From the silkworm to the silk thread
Silk is often praised, and justifiably so, as the queen of all textile fibers and a natural wonder. No other clothing raw material has so many fine qualities. Silk is elegant, fine, precious and smooth. Silk fabrics create that pleasant coziness that makes people feel good; properties that also optimally fulfill the highest clothing demands of our bodies. No other textile fiber combines fashionable elegance and noblesse with extraordinary wearing comfort so fully.
The country were silk originated is China, where the precious Bombyx mori has been living for the last 5000 years or so. The Chinese guarded the art of silk manufacturing for 3000 years like a state secret. It was prohibited and punishable by death to smuggle cocoons and eggs out of the country. Thus, for many centuries, silk fabrics could only be found in China. Around 200 BC, silkworm breeding reached Korea, Japan, India and Persia. Finally, in the 4th century, silk reached Central Asia. In 552, it was first transported in caravans along the Silk Road to Constantinople, which for many centuries was the biggest and most important silk market. Around the 9th century, the secrets of silkworm breeding reached Sicily and Spain through the Arabs, and it was approximately in the year 1400 when extensive mulberry plantations were started in Lombardy. Silkworm breeding reached its climax in Italy in the 19th century. From Lombardy, the silk trade expanded via the St. Gotthard pass until it reached Lake Lucerne as well, where silk waste was processed for the first time in Gersau in 1730.
Credit for picture to: Department of Entomology, University of Nebraska-Lincoln
The Formation of the Cocoon
The mulberry silkworm, also known as Bombyx mori or Chinese Silkworm, belongs to the family of the scaly moths. In early summer, the moth hatches from the cocoon. The female lays 400 pin-sized eggs. Inside, the larvae develop for 12 days, after which the small, 3-mm-long silkworms emerge. They are given mulberry leaves, which they greedily devour. After shedding their skin four times, the fully-grown silkworms reach a length of 9 cm and a weight of 4 grams. After 33 days, each silkworm starts spinning a cocoon around itself. From its spinning gland, it secretes a thin silk thread (fibroin). Then the silkworm produces silk glue (sericin) to attach the cocoon to a surface. This process, in which the silkworm secretes an approx. 3000-m-long fine silk thread to spin a cocoon around itself, takes 3 days and 3 nights. Depending on the particular breed and cultivation methods, a cocoon can weigh between 1.5 to 2.5 grams.
Raw silk (reeled silk)
If the cocoons are not used for reproductive purposes, but instead for the production of raw silk, the moth must be prevented from emerging out of the cocoon because broken cocoons cannot be reeled off (unwound) any longer. Before the reeling off can begin, the cocoons must first be softened in hot water. Brushes are used to remove the outermost end of the thread. About one-third of the 3000-m-long thread can be used for raw silk production. In order to obtain 1 kg of raw silk, during the reeling off process seven to eight cocoon threads are united to raw silk yarn. To obtain 1 kg of raw silk, 5 to 10 kg of cocoons are needed.

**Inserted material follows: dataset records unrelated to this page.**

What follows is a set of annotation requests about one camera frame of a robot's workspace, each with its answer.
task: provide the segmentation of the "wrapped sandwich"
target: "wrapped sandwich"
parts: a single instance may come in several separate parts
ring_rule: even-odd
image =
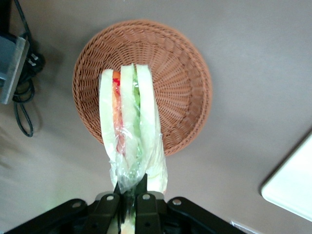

The superb characteristics of the silk thread means that all the scraps of material used in the production and processing of raw silk are collected so they can be processed further as spun silk. Examples of spun silk are: defective cocoons or those from which the moth hatched, also the inner and outer cocoon layers and all waste resulting from the reeling off and processing of raw silk.
First, the scraps are boiled (scoured). In a large vat filled with hot soapsuds at more than 90 degrees, the silk glue (sericin) is removed almost entirely. When this occurs, up to 40% of the weight is lost. What remains is a white-shimmering, fine and soft fibrous material, which is processed to spin-ready combed sliver by drying, beating, opening and combing.